The families presented in the book have their own mechanism of functioning or, more appropriate said, of dysfunctional. Their stories reminded me of the first sentence of Lev Tolstoy’s novel, “Anna Karenina”: “Happy families are all alike; every unhappy family is unhappy in its own way.” This explains, perhaps, why the abandonment of the family (the divorce or the departure, often for good, from the parental home) is a recurring theme in Munro’s stories.


Unable to be happy in a relationship, the woman will find a valve of survival, whether she has a real foundation or it’s just her imagination that will shape a refuge for her soul. Adultery is a rather imagined one, but it is also an element that will return several times throughout the nine stories. Whether it is spontaneous, committed or simply desired, the adultery will always take place behind the scene, cause in front of the scene, the life must be lived in accordance with the requirements / prejudices of the society.


I find very interesting the way Munro’s women live with the nostalgia of an event that happened only in their imagination or that was remodeled in their memory, in accordance with their own needs. Selective affective memory is an instinct for self-preservation.

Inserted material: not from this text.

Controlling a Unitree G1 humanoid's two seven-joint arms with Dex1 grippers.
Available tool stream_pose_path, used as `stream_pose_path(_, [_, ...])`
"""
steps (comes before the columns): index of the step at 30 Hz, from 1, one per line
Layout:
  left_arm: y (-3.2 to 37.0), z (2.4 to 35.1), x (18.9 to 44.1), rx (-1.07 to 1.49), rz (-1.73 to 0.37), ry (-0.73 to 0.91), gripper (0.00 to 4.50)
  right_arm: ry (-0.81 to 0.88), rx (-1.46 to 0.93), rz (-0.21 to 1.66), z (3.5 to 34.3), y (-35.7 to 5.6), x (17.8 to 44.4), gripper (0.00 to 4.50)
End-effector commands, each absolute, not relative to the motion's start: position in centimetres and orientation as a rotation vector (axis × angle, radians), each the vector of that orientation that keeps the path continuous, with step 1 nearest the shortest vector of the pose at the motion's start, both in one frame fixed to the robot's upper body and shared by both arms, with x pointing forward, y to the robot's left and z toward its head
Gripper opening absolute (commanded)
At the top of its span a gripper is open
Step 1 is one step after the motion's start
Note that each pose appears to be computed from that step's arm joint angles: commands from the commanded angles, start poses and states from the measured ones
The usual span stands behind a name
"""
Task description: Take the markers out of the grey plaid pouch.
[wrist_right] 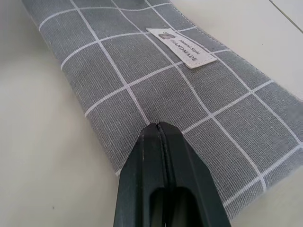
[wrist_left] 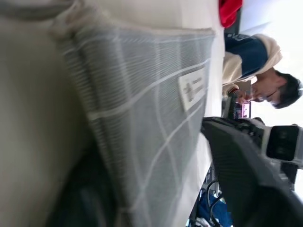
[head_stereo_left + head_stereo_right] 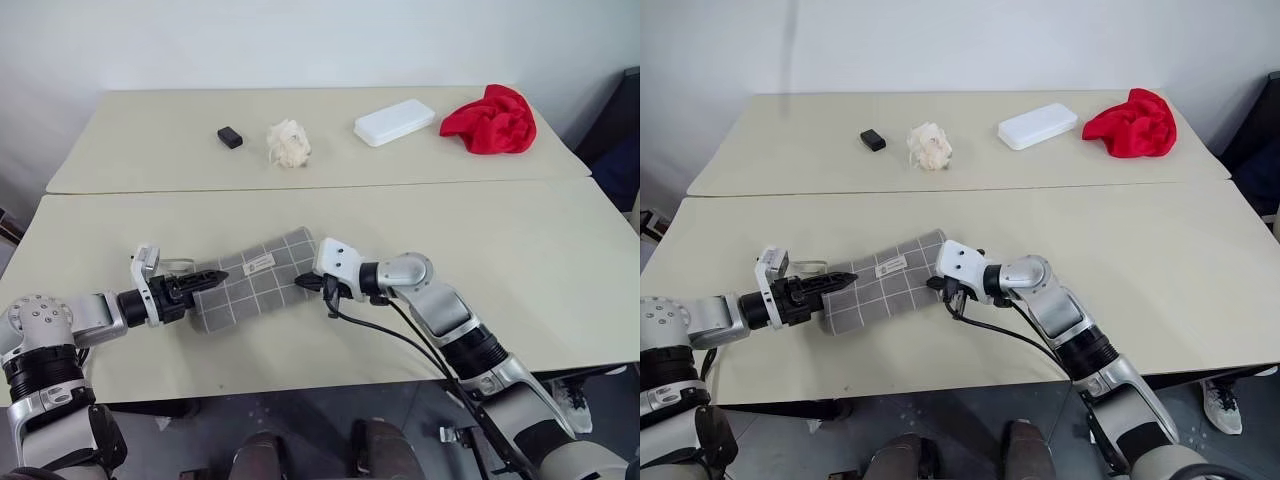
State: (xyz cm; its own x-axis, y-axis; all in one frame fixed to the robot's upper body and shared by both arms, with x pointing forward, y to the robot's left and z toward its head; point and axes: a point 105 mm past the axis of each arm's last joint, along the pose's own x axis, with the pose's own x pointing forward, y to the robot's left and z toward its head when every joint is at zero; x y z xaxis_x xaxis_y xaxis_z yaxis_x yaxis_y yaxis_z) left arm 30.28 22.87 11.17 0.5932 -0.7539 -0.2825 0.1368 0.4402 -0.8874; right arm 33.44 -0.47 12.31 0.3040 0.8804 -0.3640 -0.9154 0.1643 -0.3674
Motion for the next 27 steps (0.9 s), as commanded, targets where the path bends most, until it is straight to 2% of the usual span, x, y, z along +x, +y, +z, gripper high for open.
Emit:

The hazard is often felt and the famous phrase “Carpe diem” is mentioned in different conjunctures that cause different feelings. In one way or another, each heroine is in one or more of the roulette’s phases that spins around confusingly and continuously – hateship, friendship, courtship, loveship, marriage. In the book, this succession of phases appears metaphorically in the form of an innocent game of children. But games have the power to change destinies.


Death, one of the central themes of the stories, shocks by the rough approach, devoid of spiritual connotations or euphemisms. The Great Passing Away is presented to us in its entire spectrum, along with the helplessness that accompanies it. “Hidden hopes, the escape from reality” – aren’t they normal in the fight against death? Is it possible for one to remain “respectable and stable” in front of it? And that’s how the theme of suicide appears in the scene, reminding us that the angles from which a phenomenon can be viewed are infinite. And because we are talking about original perspectives, I must say that I found really special the message that a bit of hope can have a negative impact on the person who, previously, had accepted a relentless destiny. It made me think that it’s in human’s nature to turn a “bit” of hope into a great expectation.


Alice Munro raises for debate, also, the issue of the choices made in life and the subsequent regrets, emphasizing the wrong tendency of people to idealize the course of life in the hypothesis of making other decisions. In fact, “that other life simply [would have involved] another kind of search, having its own traps and successes”.


About one of the characters, the writer says – “this woman had inside of her the spark of life”. But I think all her female characters are animated by this spark. If I made you curious to meet them, sit comfortably in an armchair, next to a glass of tonic gin. A book is … Lust For Flying.


To the author:

Alice, your women make up an infinite Universe of emotions that I loved to discover!


Quotes

“There comes a time when ugly and beautiful serve pretty much the same purpose, when anything you look at is just a peg to hang the unruly sensations of your body on, and the bits and pieces of your mind.”

“The unspeakable excitement you feel when a galloping disaster promises to release you from all responsibility for your own life.”

“Books seemed to me not like things bought in a store at all, but like presences in the house just as the trees outside the window were not plants but presences rooted in the ground.”

“There was little harm any religion could do nowadays.”

“This was shameless – the opportune praying of a nonbeliever.”

“Intelligent means cold, for a woman.”